YOUR TASK |
Pull each line containing "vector" out of the listing below.

DATA PROVIDED |
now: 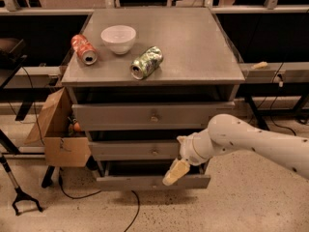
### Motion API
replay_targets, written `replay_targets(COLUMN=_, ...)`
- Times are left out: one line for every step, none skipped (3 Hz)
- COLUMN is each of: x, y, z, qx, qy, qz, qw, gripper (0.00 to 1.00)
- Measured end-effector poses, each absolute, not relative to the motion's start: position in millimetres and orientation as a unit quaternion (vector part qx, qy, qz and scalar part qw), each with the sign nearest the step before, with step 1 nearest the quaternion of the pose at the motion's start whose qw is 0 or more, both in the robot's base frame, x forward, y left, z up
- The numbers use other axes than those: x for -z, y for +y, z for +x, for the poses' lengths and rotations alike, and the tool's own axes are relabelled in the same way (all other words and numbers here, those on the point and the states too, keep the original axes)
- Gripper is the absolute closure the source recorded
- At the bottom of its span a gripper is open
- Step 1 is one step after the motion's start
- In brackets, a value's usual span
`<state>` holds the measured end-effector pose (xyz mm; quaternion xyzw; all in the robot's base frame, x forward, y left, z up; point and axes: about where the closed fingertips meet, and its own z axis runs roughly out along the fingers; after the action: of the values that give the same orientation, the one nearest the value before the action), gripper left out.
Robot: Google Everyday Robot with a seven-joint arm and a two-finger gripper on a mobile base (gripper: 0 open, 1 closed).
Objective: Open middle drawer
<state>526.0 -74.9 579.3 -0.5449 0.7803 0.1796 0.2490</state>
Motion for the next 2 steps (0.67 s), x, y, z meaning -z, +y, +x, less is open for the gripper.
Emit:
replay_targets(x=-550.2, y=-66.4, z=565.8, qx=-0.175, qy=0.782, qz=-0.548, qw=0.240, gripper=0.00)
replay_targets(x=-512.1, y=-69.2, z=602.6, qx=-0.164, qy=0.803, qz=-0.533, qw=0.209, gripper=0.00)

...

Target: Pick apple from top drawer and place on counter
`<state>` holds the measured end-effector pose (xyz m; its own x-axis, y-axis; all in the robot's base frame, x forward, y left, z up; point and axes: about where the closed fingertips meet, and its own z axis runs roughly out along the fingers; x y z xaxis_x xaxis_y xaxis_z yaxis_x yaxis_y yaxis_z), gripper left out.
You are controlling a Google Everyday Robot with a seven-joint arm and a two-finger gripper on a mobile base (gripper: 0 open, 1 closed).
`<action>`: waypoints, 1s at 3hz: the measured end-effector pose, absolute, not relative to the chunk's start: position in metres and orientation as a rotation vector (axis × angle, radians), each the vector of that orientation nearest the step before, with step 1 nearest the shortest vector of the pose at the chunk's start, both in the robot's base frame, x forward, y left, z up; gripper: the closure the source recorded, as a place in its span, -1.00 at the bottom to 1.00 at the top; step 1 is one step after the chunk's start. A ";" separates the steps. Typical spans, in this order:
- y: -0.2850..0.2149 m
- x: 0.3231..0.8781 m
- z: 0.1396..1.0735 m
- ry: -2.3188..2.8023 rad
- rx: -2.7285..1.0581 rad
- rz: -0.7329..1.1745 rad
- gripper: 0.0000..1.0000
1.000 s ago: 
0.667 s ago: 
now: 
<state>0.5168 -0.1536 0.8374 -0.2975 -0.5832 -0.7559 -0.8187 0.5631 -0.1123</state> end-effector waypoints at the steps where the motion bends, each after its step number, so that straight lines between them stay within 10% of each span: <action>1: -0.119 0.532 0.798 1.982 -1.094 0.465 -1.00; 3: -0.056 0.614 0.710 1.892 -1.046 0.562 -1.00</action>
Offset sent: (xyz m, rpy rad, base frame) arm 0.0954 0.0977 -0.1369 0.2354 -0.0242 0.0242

ANSWER SPACE |
- Measured end-effector poses, each absolute, not relative to the motion's start: position in millimetres and orientation as a unit quaternion (vector part qx, qy, qz and scalar part qw), each with the sign nearest the step before, with step 1 nearest the quaternion of the pose at the motion's start whose qw is 0 or more, both in the robot's base frame, x forward, y left, z up
`<action>`: waypoints, 1s at 3hz: the measured end-effector pose, absolute, not relative to the chunk's start: position in metres and orientation as a rotation vector (axis × angle, radians), each the vector of that orientation nearest the step before, with step 1 nearest the shortest vector of the pose at the chunk's start, both in the robot's base frame, x forward, y left, z up; gripper: the closure the source recorded, as a place in its span, -1.00 at the bottom to 1.00 at the top; step 1 is one step after the chunk's start. A ";" separates the steps. Typical spans, in this order:

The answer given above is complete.